Exercise. Would you transcribe the line that holds "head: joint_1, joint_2", plus every line beneath it through the end of the data, exactly and with nothing added?

Collected data.
Content starts
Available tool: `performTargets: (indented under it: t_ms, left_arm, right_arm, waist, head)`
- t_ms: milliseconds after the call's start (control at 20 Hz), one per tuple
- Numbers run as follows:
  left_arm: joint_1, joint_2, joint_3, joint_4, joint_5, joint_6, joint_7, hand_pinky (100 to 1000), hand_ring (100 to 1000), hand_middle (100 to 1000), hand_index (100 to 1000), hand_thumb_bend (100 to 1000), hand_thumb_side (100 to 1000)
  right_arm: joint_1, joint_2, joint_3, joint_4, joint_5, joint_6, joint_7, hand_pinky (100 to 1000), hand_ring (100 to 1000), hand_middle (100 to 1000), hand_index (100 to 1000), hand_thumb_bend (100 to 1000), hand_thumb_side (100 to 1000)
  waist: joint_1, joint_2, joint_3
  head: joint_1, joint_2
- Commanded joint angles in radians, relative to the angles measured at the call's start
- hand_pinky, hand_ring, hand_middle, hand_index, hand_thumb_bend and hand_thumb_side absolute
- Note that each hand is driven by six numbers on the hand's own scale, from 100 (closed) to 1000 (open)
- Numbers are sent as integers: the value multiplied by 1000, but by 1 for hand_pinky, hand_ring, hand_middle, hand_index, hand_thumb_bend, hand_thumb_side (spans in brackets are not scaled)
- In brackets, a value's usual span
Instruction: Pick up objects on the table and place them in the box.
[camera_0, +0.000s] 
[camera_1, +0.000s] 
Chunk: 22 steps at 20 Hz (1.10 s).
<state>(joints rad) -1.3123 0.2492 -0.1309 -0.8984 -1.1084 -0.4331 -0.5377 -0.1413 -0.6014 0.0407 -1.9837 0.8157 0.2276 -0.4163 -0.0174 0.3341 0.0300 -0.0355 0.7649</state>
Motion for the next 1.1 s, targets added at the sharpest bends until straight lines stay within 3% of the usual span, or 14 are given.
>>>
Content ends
Task output.
  head: joint_1, joint_2
- Commanded joint angles in radians, relative to the angles measured at the call's start
- hand_pinky, hand_ring, hand_middle, hand_index, hand_thumb_bend and hand_thumb_side absolute
- Note that each hand is driven by six numbers on the hand's own scale, from 100 (closed) to 1000 (open)
- Numbers are sent as integers: the value multiplied by 1000, but by 1 for hand_pinky, hand_ring, hand_middle, hand_index, hand_thumb_bend, hand_thumb_side (spans in brackets are not scaled)
- In brackets, a value's usual span
Instruction: Pick up objects on the table and place them in the box.
[camera_0, +0.000s] 
[camera_1, +0.000s] 
Chunk: 22 steps at 20 Hz (1.10 s).
<state>(joints rad) -1.3123 0.2492 -0.1309 -0.8984 -1.1084 -0.4331 -0.5377 -0.1413 -0.6014 0.0407 -1.9837 0.8157 0.2276 -0.4163 -0.0174 0.3341 0.0300 -0.0355 0.7649</state>
Motion for the next 1.1 s, targets added at the sharpest bends until straight lines stay within 3% of the usual span, or 14 are given.
>>>

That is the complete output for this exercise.